The answer should be an exact repeat of the stretch of material below from the line containing "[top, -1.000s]" through the line containing "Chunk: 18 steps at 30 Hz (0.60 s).".

The records START

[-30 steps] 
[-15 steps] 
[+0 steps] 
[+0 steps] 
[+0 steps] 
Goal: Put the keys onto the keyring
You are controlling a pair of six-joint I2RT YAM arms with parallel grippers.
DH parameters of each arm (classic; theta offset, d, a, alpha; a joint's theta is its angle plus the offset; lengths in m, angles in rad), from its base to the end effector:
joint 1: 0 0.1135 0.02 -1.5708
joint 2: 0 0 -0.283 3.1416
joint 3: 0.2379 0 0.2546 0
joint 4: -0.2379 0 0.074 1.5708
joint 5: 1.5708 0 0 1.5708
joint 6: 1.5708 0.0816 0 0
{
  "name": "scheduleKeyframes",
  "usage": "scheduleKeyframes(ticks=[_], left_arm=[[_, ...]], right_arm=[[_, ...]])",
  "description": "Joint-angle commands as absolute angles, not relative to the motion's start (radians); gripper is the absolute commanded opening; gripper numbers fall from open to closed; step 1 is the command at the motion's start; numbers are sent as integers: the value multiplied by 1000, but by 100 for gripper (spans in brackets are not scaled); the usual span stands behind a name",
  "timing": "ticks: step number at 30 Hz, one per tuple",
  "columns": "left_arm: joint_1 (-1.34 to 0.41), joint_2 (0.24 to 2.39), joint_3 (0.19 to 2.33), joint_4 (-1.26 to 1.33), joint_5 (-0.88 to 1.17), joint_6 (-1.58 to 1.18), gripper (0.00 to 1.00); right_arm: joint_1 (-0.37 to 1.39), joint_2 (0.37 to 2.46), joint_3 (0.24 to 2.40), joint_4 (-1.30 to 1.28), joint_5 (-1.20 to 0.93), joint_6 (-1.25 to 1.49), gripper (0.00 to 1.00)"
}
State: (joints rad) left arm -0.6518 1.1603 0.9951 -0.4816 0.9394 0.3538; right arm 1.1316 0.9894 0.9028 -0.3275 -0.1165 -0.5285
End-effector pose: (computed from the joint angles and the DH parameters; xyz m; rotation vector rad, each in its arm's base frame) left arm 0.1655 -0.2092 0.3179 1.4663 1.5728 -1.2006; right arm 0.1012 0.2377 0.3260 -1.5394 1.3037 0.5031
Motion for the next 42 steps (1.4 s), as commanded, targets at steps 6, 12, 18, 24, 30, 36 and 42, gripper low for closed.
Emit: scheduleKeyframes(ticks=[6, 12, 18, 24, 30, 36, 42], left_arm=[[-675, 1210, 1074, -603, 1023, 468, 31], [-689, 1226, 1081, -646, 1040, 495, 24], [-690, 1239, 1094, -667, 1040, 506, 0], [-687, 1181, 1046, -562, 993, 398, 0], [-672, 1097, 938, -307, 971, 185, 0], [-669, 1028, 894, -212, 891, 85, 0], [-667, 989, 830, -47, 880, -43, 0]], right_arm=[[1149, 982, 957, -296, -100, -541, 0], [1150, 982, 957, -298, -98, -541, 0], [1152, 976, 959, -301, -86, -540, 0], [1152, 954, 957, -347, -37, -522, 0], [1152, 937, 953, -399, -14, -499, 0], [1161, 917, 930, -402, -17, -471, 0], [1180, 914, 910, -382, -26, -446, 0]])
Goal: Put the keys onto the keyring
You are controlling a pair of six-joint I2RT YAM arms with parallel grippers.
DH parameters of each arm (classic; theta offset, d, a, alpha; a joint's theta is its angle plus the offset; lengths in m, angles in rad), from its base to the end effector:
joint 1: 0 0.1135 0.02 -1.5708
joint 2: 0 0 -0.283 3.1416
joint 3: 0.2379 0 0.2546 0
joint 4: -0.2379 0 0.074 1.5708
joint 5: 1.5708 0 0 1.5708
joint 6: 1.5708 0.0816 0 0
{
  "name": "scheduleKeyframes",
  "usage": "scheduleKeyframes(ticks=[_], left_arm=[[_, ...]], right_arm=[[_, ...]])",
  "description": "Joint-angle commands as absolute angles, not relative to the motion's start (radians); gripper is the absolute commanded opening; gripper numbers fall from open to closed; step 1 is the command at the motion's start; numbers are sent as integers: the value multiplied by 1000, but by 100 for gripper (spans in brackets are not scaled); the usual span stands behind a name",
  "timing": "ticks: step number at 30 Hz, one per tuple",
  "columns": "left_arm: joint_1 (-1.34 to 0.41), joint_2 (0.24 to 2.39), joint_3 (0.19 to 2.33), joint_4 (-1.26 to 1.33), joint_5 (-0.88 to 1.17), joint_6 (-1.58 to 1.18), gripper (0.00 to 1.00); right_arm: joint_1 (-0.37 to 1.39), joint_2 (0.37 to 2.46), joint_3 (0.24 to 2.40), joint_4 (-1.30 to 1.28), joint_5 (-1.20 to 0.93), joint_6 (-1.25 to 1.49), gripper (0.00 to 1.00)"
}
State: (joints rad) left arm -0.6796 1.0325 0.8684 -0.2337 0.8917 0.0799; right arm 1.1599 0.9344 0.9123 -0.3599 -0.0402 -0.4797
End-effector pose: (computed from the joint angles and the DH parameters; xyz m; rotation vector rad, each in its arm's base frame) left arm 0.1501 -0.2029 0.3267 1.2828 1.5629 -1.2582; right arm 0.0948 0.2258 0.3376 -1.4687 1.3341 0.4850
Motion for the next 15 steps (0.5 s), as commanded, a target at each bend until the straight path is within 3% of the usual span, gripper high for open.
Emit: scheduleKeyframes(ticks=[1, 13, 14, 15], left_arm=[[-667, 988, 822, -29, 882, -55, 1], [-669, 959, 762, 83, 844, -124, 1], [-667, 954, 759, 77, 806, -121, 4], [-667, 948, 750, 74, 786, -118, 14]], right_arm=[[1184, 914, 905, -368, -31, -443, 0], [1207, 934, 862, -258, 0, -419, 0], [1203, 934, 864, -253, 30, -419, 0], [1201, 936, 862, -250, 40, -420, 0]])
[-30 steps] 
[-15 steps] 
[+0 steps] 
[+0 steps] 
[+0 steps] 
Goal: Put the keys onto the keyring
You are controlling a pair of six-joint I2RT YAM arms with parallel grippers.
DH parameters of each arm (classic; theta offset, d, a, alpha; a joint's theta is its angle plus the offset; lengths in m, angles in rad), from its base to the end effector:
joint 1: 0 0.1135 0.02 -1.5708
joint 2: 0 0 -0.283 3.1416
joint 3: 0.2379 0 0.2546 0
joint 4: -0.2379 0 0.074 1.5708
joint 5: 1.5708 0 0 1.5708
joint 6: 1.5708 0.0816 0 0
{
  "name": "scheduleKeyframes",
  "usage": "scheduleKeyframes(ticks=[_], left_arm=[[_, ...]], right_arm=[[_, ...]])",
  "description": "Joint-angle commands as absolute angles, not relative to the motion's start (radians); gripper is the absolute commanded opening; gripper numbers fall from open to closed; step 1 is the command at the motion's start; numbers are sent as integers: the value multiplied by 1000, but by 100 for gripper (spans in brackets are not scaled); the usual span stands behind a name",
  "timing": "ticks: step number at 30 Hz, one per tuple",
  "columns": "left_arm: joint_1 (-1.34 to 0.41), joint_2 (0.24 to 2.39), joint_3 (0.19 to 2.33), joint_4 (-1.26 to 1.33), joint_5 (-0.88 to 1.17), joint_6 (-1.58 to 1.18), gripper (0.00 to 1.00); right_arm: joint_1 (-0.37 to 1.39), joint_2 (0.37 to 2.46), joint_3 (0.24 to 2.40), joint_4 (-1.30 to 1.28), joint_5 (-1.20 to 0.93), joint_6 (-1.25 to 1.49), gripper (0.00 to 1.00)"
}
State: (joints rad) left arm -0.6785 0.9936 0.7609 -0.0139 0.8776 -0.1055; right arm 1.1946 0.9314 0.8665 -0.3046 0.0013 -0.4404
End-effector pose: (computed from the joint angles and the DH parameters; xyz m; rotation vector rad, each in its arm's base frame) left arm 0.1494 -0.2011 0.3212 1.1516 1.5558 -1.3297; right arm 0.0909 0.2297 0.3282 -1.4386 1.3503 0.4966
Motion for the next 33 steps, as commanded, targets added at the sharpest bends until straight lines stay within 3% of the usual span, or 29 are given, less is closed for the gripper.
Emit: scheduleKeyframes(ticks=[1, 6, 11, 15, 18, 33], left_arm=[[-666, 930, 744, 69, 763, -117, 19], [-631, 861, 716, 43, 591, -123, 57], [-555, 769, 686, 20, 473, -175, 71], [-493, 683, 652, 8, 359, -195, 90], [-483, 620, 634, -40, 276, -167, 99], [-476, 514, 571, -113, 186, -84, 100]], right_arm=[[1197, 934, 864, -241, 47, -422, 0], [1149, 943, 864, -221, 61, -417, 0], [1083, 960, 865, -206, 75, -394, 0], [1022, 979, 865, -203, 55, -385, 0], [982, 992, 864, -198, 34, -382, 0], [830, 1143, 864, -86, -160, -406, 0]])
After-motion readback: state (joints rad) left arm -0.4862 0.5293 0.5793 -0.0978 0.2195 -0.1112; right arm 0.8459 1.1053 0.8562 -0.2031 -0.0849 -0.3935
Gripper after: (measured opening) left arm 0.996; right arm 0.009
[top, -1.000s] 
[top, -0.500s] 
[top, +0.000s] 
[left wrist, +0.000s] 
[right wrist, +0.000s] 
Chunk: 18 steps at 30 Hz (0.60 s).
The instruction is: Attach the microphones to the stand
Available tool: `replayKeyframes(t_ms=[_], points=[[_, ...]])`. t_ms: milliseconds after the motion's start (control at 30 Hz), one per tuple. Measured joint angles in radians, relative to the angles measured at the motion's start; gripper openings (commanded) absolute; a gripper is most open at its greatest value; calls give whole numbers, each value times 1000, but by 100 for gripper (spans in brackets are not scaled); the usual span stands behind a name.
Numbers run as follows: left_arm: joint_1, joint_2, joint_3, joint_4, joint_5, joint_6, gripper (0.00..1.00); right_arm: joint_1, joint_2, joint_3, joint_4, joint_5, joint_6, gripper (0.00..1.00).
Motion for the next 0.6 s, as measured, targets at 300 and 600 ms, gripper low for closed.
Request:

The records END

Response to this exercise —
[top, -1.000s] 
[top, -0.500s] 
[top, +0.000s] 
[left wrist, +0.000s] 
[right wrist, +0.000s] 
Chunk: 18 steps at 30 Hz (0.60 s).

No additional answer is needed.